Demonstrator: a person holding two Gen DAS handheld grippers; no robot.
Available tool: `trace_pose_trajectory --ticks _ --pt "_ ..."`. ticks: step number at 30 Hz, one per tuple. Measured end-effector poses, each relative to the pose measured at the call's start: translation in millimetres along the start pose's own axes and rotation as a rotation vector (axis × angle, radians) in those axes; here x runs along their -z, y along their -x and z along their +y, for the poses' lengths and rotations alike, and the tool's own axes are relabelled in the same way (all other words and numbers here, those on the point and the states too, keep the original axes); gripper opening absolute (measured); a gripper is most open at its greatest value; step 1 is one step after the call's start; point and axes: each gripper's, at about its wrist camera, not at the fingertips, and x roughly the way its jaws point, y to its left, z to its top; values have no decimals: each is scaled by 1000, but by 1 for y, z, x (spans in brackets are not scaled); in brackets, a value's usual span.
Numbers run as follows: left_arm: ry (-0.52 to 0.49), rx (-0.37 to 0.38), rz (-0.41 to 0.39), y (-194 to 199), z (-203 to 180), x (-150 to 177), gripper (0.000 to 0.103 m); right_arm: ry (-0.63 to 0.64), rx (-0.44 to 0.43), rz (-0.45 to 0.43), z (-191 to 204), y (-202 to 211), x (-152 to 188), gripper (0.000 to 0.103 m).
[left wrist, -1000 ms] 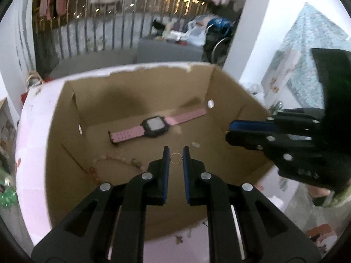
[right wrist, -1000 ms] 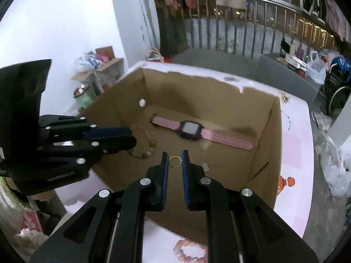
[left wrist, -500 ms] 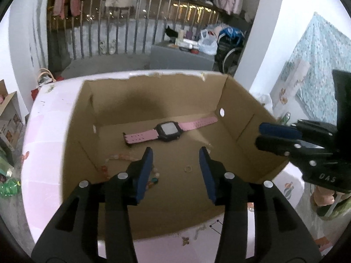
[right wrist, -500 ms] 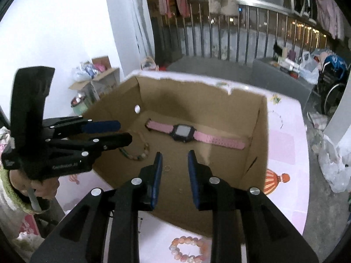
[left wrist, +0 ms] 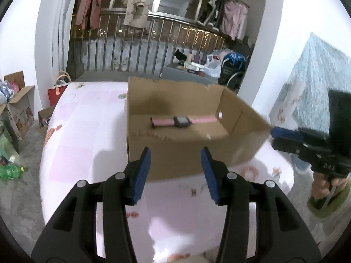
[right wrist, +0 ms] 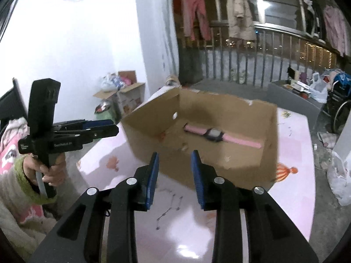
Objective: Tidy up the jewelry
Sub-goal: 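Open both grippers over the box to drop the rings, then withdraw, then lower the left gripper onto a small silver charm beside the box and close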
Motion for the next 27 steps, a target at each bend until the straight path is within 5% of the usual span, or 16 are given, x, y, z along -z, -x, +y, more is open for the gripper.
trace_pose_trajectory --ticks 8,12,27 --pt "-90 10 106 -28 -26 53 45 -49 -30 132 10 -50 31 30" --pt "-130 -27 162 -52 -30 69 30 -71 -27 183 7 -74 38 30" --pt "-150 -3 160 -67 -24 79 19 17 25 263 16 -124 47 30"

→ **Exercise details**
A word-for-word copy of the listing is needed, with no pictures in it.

→ **Answer to the problem**
Demonstrator: a person holding two Gen DAS handheld grippers; no robot.
Available tool: `trace_pose_trajectory --ticks _ --pt "_ ..."`. ticks: step number at 30 Hz, one per tuple. Measured end-effector poses, each relative to the pose measured at the call's start: translation in millimetres along the start pose's own axes and rotation as a rotation vector (axis × angle, radians) in those axes; here x runs along their -z, y along their -x and z along their +y, for the poses' lengths and rotations alike, and the tool's own axes are relabelled in the same way (all other words and numbers here, those on the point and the states too, keep the original axes); gripper opening absolute (measured); a gripper is most open at its greatest value; step 1 is one step after the call's start; point and axes: each gripper's, at about its wrist camera, not at the fingertips, and x roughly the way its jaws point, y to its left, z to its top; values have no decimals: each is scaled by 1000, but by 1 for y, z, x (spans in brackets are not scaled); in brackets, a value's usual span.
Numbers run as follows: left_arm: ry (-0.52 to 0.49), rx (-0.37 to 0.38), rz (-0.41 to 0.39), y (-194 to 199), z (-203 to 180), x (-150 to 177), gripper (0.000 to 0.103 m); right_arm: ry (-0.63 to 0.64), rx (-0.44 to 0.43), rz (-0.45 to 0.43), z (-191 to 204), y (-202 to 211), x (-152 to 188), gripper (0.000 to 0.103 m).
[left wrist, -1000 ms] 
[right wrist, -1000 ms] 
[left wrist, -500 ms] 
[right wrist, -500 ms] 
[left wrist, +0 ms] 
[right wrist, +0 ms] 
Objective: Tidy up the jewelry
Sub-goal: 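Open both grippers over the box to drop the rings, then withdraw, then lower the left gripper onto a small silver charm beside the box and close
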Motion for the next 27 steps, a target at each bend until the straight path is within 5% of the usual span, or 16 are given, x, y, z along -z, -x, +y, more is open for the gripper.
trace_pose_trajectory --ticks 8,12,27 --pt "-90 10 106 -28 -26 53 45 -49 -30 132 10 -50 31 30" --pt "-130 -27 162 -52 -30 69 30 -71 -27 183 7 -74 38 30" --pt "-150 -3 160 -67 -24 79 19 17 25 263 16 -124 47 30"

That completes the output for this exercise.